Fortunately, she said the police guarding the national monuments changed their minds Tuesday morning, but only for the World War II Memorial and only for the World War II veterans.
Lamken served in the U.S. Coast Guard aboard the USS El Paso, a patrol frigate rigged to detect submarines and protect convoys.
“We went through a lot of batles,” Lamken said.
National Park Service representatives could not be reached for comment. The voicemail for a Park Service spokeswoman said last week that she was furloughed due to the government shutdown and couldn’t check her messages.
Pettinato said the group went to the private Newseum, which showed daily newspapers and photos, instead of the Korean, Lincoln and Vietnam memorials, and to Arlington Cemetery and the Air Force Museum, which she said were open.
For Lamken, it was an exciting, whirlwind day that began at 3 a.m. and ended after 10 p.m., when he left the airport.
“There were soldiers and sailors lined up and people on the sidelines saying, ‘USA, USA,’” Lamken said.
“Every time we sat down there was something to drink or eat in front of us.
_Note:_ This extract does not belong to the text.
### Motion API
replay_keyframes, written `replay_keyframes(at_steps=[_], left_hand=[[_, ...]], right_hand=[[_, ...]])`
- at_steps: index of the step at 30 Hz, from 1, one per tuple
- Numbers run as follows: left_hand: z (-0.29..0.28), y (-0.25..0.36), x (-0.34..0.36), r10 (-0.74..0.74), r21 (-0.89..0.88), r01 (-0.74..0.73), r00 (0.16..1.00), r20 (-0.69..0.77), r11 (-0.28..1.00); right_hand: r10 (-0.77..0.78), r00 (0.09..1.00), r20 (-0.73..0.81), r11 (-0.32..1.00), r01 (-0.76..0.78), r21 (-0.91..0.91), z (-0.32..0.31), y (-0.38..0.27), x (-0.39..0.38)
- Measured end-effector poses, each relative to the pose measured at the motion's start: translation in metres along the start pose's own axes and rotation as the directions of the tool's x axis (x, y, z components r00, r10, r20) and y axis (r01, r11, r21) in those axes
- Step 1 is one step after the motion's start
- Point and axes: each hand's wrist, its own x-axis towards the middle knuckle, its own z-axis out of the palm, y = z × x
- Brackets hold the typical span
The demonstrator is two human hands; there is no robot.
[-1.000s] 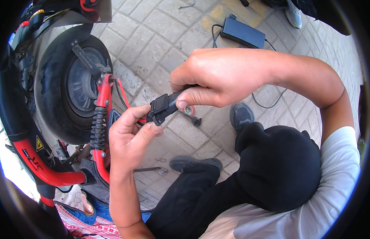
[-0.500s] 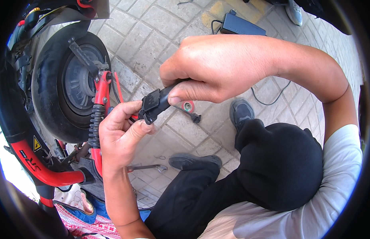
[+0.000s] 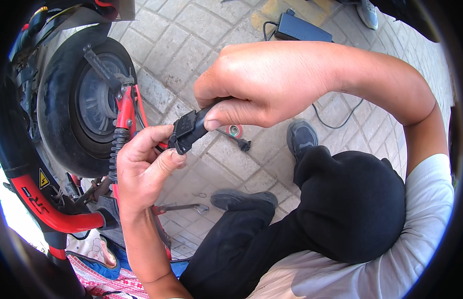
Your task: The person sits on the ground and repairs the wiring of a red electric scooter. They strip wire ends with pliers, twist the wires together, and wrap the connections with red electrical tape.
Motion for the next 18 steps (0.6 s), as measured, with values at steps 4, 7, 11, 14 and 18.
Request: replay_keyframes(at_steps=[4,7,11,14,18], left_hand=[[0.0,-0.003,-0.001,-0.015,0.007,0.015,1.0,0.015,1.0],[0.001,-0.003,0.0,-0.031,0.039,0.029,0.998,0.05,0.999],[-0.001,-0.006,-0.002,-0.028,-0.055,0.03,0.999,0.032,0.998],[-0.003,-0.007,0.004,0.015,-0.094,-0.018,0.999,-0.038,0.995],[0.005,-0.003,0.001,0.075,0.078,-0.07,0.995,-0.066,0.995]], right_hand=[[-0.038,0.998,-0.044,0.999,0.037,-0.011,0.007,0.003,-0.002],[-0.05,0.998,-0.037,0.997,0.048,-0.053,0.009,0.002,-0.002],[-0.029,0.998,-0.055,0.999,0.027,-0.037,0.012,0.002,0.001],[-0.013,0.969,-0.246,0.995,0.036,0.089,0.022,0.008,-0.001],[0.038,0.986,-0.162,0.995,-0.022,0.096,0.02,0.011,-0.008]])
I had so much food,” Lamken said.
He took photos at the grave site of war hero and actor Audie Murphy, enjoyed the photos at the Newseum and the beautiful songs that a woman sang at Midway Airport.
On the way home, the veterans received mail call, letters from family members and school children.
“They said we were all heroes,” Lamken said.
Pettinato said the group of veterans from the Chicago area were met in Washington, D.C. by U.S. Sens. Dick Durbin and Mark Kirk, and several members of Congress, all from Illinois.
“At that moment, it wasn’t about Republicans or Democrats. They were all there to shake hands and honor America’s war heroes,” she said.